══ Records shown ══
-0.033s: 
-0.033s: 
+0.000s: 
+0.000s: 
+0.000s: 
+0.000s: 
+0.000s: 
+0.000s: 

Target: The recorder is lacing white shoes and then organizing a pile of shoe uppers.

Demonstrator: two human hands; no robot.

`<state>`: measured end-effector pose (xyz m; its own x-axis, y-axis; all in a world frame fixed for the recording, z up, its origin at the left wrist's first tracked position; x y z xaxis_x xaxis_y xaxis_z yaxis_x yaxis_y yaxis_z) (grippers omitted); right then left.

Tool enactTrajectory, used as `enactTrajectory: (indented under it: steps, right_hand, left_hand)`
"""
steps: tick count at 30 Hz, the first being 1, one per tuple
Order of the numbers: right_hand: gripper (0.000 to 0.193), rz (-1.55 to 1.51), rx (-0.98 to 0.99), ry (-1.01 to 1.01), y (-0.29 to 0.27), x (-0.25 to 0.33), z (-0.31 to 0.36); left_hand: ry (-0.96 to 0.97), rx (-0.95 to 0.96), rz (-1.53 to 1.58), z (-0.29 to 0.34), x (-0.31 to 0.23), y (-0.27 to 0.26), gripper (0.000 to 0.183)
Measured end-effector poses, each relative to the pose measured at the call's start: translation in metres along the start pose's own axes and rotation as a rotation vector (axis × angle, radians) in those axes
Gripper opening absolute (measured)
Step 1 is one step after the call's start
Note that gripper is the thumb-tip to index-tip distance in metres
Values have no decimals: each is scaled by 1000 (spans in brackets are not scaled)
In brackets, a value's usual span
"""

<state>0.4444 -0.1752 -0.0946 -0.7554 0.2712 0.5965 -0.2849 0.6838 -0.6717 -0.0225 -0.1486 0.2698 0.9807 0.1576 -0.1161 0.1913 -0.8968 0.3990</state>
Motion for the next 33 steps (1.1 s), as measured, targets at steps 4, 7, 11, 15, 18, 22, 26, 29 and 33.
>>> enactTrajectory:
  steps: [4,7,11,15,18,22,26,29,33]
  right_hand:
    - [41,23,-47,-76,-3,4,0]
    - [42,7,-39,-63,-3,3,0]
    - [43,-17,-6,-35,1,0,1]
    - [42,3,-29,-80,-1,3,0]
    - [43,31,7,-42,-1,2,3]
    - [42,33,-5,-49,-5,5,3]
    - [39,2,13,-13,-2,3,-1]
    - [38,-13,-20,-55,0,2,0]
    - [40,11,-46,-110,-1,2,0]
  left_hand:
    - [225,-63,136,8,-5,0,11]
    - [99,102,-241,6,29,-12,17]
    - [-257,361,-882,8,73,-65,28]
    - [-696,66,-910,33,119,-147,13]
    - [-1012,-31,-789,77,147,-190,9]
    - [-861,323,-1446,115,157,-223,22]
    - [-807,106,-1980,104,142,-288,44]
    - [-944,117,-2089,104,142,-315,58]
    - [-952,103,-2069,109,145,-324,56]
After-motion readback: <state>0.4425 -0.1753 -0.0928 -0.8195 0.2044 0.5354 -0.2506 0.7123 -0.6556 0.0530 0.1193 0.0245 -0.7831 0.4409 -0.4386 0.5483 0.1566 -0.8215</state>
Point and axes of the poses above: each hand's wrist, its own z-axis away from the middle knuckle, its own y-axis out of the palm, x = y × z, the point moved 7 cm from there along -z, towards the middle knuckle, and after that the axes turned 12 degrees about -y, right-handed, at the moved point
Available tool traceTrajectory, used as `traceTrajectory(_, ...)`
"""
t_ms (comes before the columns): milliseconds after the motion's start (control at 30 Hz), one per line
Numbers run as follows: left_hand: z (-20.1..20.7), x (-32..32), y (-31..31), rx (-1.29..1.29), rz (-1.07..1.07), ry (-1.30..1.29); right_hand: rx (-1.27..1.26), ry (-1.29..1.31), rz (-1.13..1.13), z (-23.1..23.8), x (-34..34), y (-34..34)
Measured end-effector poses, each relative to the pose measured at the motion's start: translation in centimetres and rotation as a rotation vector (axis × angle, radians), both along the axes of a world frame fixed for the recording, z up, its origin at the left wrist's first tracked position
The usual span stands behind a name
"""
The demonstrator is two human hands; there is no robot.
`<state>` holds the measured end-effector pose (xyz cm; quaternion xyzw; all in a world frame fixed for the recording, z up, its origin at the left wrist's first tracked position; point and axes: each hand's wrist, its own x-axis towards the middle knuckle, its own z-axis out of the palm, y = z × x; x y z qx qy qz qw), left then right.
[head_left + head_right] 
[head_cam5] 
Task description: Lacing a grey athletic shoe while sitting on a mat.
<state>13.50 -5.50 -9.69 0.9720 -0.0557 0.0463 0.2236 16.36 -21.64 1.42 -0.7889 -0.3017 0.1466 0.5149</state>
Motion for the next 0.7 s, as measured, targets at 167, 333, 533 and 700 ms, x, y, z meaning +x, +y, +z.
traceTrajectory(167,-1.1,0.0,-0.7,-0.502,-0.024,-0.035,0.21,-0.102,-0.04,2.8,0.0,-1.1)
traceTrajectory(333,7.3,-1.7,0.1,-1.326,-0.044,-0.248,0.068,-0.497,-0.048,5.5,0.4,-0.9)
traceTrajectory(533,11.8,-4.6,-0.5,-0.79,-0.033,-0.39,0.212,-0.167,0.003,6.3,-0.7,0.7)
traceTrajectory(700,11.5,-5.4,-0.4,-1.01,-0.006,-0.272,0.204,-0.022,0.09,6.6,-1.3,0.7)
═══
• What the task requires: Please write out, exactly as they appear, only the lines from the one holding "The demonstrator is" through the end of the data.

• Solution to this task:
The demonstrator is two human hands; there is no robot.
`<state>` holds the measured end-effector pose (xyz cm; quaternion xyzw; all in a world frame fixed for the recording, z up, its origin at the left wrist's first tracked position; point and axes: each hand's wrist, its own x-axis towards the middle knuckle, its own z-axis out of the palm, y = z × x; x y z qx qy qz qw), left then right.
[head_left + head_right] 
[head_cam5] 
Task description: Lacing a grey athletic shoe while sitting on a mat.
<state>13.50 -5.50 -9.69 0.9720 -0.0557 0.0463 0.2236 16.36 -21.64 1.42 -0.7889 -0.3017 0.1466 0.5149</state>
Motion for the next 0.7 s, as measured, targets at 167, 333, 533 and 700 ms, x, y, z meaning +x, +y, +z.
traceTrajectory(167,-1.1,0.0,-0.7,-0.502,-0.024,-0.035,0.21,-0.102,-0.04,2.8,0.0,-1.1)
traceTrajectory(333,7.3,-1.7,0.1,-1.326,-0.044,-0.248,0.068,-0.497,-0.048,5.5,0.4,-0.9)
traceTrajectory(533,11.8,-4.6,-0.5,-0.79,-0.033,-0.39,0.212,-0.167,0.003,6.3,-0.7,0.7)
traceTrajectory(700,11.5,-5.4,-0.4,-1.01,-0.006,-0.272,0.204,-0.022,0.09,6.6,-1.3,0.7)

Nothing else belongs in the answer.